# WHAT IS BEING ASKED
Using the records provided below, locate and copy each line that contains the word "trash".
** Opening DATASET CONTENT block **
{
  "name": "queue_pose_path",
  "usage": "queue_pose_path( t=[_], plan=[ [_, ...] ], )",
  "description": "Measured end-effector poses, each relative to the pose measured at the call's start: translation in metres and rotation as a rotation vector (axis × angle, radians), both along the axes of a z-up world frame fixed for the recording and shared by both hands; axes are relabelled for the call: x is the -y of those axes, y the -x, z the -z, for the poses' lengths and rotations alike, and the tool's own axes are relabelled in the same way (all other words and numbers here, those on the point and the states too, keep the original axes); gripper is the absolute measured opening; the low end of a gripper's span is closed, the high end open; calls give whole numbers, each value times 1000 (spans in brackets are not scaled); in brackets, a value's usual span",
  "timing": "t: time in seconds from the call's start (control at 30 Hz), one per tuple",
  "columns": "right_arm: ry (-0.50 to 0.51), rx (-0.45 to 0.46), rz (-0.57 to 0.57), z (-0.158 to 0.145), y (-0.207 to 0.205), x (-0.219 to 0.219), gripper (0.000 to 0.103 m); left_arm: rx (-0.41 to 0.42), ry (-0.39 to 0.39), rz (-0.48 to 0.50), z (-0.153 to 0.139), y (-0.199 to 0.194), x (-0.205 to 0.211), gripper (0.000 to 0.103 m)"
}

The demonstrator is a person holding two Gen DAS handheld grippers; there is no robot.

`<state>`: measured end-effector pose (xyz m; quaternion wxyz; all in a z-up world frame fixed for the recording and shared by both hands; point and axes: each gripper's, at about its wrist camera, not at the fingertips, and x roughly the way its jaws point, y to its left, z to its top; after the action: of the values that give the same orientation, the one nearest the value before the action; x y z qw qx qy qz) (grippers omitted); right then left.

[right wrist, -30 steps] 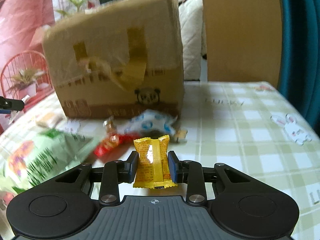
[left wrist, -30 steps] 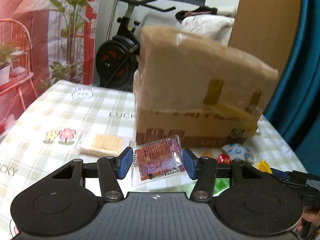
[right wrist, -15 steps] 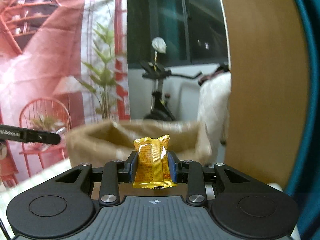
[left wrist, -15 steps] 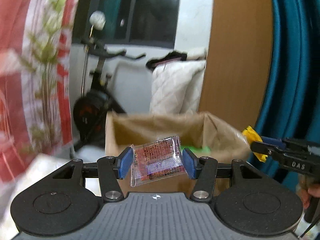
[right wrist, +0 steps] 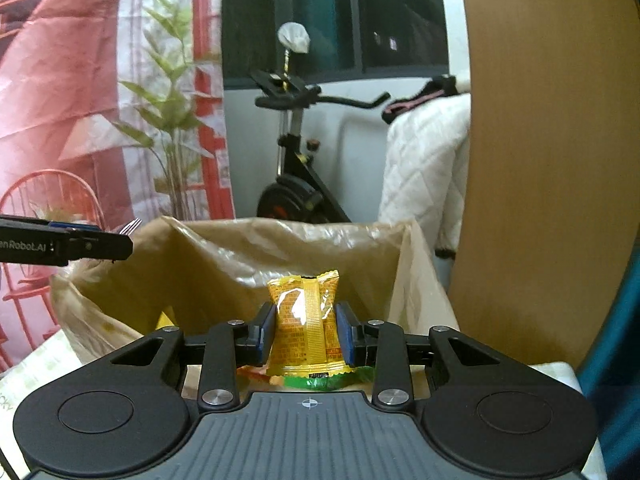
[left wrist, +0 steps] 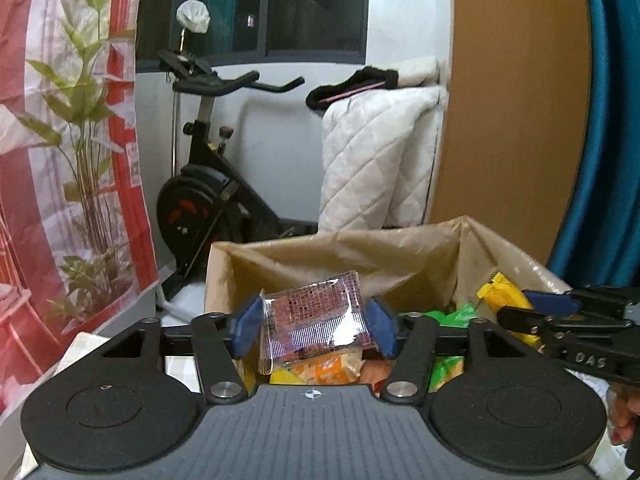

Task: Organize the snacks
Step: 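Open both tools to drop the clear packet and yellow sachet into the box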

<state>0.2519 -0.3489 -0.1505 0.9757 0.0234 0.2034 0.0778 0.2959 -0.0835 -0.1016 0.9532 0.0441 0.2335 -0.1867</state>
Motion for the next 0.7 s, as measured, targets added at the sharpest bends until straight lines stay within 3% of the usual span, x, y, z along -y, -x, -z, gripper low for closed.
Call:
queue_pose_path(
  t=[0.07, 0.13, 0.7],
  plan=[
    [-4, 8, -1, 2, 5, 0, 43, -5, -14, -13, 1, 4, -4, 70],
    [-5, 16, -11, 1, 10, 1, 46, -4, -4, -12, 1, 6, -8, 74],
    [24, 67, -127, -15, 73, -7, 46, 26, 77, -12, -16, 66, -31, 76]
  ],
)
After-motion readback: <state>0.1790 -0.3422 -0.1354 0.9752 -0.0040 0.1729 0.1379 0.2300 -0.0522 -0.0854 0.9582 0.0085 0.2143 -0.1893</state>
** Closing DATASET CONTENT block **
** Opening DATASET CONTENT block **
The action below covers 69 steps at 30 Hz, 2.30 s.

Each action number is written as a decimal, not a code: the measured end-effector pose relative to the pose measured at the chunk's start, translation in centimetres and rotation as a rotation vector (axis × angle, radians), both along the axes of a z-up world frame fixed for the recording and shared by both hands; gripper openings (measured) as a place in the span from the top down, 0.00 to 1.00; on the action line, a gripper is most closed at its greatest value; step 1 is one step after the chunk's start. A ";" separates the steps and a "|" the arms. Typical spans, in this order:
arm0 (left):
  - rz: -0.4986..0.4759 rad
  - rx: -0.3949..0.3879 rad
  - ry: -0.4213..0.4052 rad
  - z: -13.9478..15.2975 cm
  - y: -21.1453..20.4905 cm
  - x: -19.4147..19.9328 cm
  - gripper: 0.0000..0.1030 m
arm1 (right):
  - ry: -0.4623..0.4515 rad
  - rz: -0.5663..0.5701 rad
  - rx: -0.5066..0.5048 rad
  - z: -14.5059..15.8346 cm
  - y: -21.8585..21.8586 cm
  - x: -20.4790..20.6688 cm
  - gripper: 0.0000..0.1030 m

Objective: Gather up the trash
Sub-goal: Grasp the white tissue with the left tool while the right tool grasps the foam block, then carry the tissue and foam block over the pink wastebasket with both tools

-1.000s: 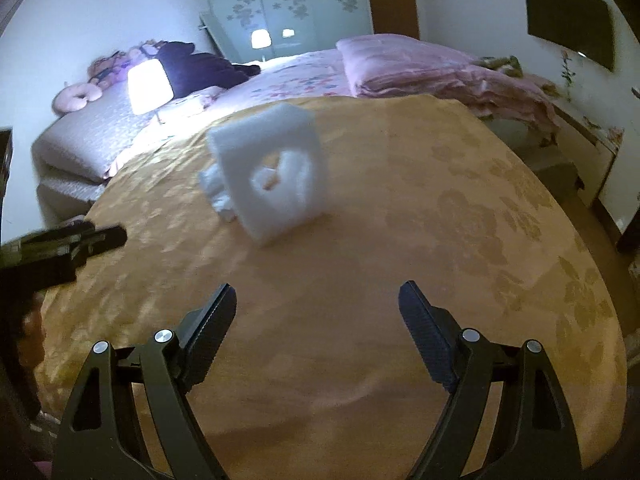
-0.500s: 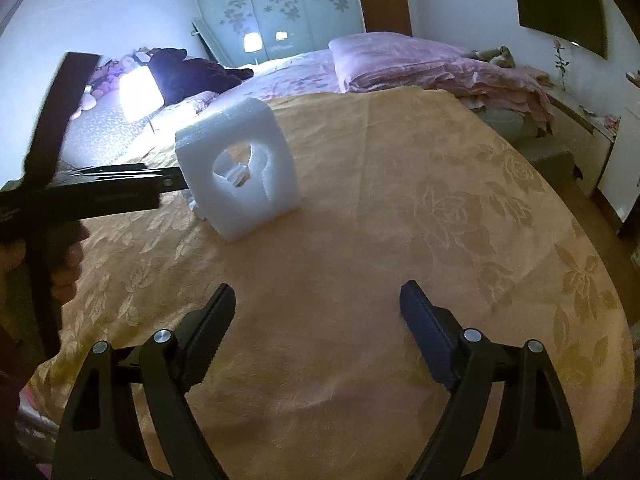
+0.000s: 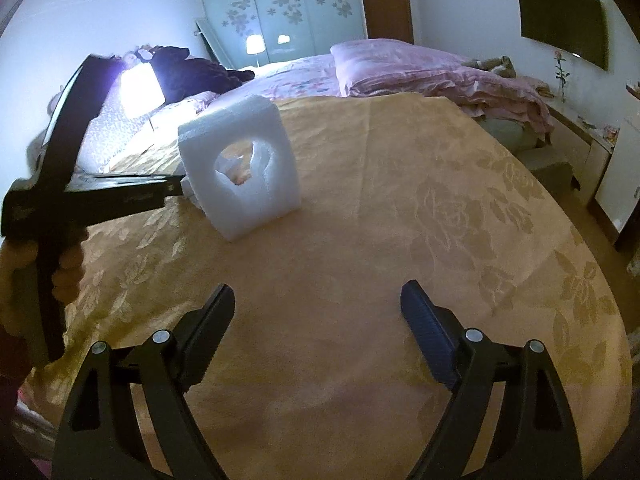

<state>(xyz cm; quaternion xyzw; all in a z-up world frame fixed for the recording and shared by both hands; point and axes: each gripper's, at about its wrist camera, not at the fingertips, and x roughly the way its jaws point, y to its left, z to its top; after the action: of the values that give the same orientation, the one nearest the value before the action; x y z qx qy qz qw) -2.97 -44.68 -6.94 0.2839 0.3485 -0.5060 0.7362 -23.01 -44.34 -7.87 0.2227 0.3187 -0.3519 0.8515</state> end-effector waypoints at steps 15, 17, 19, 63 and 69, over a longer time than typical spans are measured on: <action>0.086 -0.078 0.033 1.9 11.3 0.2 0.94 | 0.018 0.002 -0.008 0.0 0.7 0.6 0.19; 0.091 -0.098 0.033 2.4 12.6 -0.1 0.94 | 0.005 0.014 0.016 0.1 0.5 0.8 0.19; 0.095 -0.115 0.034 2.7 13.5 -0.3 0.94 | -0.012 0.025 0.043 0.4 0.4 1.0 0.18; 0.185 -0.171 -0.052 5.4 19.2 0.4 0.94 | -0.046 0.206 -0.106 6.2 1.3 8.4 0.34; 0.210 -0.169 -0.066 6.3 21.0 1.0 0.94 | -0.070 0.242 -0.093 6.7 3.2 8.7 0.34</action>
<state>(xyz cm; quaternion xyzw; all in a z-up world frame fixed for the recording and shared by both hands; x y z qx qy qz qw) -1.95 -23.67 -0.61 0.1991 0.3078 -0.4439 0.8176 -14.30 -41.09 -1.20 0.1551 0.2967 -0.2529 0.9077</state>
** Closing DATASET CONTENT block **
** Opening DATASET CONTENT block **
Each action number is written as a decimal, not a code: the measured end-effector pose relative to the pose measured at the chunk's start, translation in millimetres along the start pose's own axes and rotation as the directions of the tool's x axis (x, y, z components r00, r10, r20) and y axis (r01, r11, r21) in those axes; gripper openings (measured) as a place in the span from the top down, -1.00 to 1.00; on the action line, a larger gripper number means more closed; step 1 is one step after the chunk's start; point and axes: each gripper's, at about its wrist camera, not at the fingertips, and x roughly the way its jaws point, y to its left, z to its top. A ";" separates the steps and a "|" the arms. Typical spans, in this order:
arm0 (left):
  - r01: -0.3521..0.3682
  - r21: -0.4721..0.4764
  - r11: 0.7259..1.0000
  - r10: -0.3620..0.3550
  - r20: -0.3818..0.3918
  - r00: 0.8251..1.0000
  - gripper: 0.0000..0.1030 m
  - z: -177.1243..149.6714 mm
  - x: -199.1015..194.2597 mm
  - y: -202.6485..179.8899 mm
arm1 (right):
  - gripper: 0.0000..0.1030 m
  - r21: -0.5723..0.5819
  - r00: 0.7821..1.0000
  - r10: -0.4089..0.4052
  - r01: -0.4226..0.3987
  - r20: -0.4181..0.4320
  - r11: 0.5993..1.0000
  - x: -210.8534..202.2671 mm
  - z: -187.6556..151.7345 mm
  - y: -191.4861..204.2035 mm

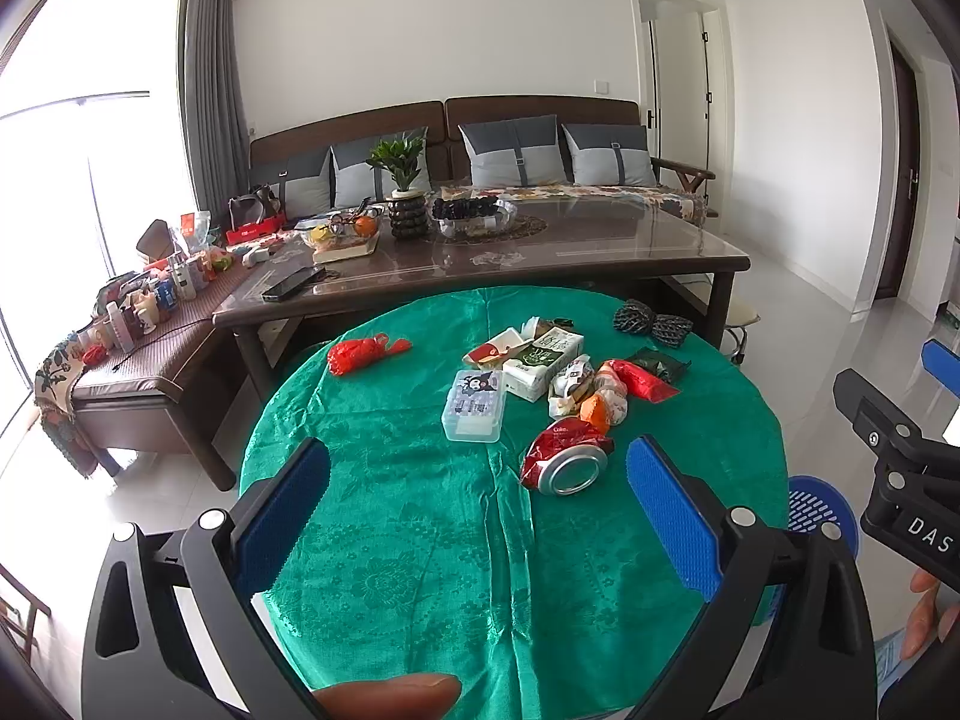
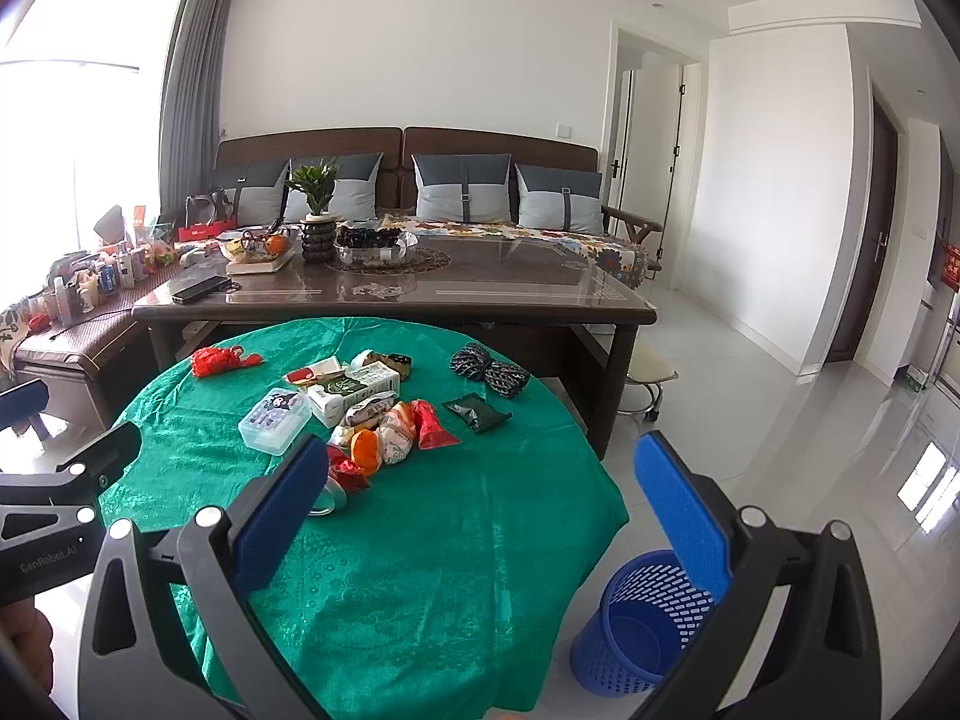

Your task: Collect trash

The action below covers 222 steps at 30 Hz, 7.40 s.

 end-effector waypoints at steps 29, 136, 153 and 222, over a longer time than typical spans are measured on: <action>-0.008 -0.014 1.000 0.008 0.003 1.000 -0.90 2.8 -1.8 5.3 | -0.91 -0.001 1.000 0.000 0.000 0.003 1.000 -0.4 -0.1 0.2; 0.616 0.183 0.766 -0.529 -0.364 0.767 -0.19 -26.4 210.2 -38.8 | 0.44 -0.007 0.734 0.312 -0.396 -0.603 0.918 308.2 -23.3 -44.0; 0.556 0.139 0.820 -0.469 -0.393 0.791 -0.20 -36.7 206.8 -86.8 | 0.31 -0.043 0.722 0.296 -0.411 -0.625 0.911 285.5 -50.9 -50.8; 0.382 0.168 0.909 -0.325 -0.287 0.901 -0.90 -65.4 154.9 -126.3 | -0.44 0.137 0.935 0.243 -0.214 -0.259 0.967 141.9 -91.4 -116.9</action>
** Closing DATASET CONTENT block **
# FINISHED TASK
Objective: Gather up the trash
Your task: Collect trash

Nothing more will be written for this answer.